Using ConcatDataset with WeightedRandomSampler

pinouchon · June 17, 2019, 3:15pm

I am using a ConcatDataset with a WeightedRandomSampler like this:

training_sets = data_augment(training_set)
self.train_dataset = ConcatDataset([MyDataset(
    features=self.features, 
    transform=transforms.Compose([ToTensor()])
) for _set in training_sets])

num_samples = len(self.train_dataset)
weights = np.linspace(1, 3, num_samples)
sampler = WeightedRandomSampler(weights, num_samples)
self.train_loader = DataLoader(
    self.train_dataset, sampler=sampler, num_workers=7, batch_size=self.batch_size
)

My idea for using the WeightedRandomSampler is to train more often on recent inputs (I want to see if that improves generalization performance).

However, because I am using a concat dataset, I will sample more often inputs in the last training sets that are concatenated at the end, rather than inputs at the end of each sets. Is that right?

If that’s the case, then the fix would be to do multiple np.linspace(), and then concatenate them the same way the ConcatDataset concats my training dataset.

Thoughts?

pinouchon · June 17, 2019, 3:37pm

I’ve changed my implementation to this:

training_sets = data_augment(training_set)

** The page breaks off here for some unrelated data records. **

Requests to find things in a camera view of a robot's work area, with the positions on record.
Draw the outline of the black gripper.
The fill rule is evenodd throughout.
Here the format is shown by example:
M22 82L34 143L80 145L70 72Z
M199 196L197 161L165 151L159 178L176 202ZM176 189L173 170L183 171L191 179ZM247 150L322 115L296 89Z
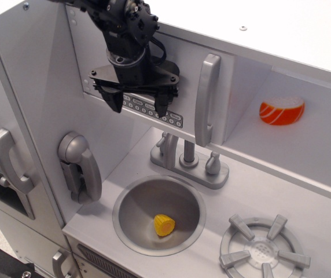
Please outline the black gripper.
M171 98L178 97L178 66L155 56L136 65L108 64L95 68L89 77L104 101L117 113L122 111L123 93L156 95L155 109L160 118L166 115Z

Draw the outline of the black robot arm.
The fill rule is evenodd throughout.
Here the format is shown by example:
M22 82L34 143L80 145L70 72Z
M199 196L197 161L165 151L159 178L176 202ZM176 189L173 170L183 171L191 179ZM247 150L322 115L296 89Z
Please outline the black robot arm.
M65 1L86 12L102 32L109 65L91 70L90 78L110 108L122 110L124 94L152 96L160 117L178 96L179 68L167 60L154 37L158 18L144 1Z

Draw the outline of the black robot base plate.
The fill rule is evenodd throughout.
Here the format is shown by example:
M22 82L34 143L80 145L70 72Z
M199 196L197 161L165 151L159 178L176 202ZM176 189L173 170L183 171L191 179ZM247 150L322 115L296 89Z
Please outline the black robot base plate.
M0 277L40 277L34 264L24 264L0 249Z

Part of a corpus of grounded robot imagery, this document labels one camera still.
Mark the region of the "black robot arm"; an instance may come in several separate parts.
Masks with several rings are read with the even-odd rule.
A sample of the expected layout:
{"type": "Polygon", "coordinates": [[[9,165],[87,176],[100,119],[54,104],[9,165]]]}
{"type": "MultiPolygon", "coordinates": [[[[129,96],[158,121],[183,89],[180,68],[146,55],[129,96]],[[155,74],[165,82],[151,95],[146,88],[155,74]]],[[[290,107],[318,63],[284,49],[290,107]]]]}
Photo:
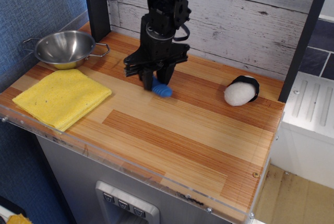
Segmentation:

# Storing the datasets before they are concatenated, 
# because we need the lengths of each
self.train_datasets = [MyDataset(
    features=self.features, 
    transform=transforms.Compose([ToTensor()])
) for _set in training_sets]
self.train_dataset = ConcatDataset(self.train_datasets)

# Creating weights for each concatenated dataset
weights = []
for d in self.train_datasets:
    dataset_len = len(d)
    weights.append(np.linspace(1, 3, dataset_len))
weights = np.concatenate(tuple(weights))
sampler = WeightedRandomSampler(weights, num_samples)
self.train_loader = DataLoader(self.train_dataset, sampler=sampler, num_workers=7, batch_size=self.batch_size)

I’ll let you know if it works better after my training run.
I am too lazy to debug this with synthetic data.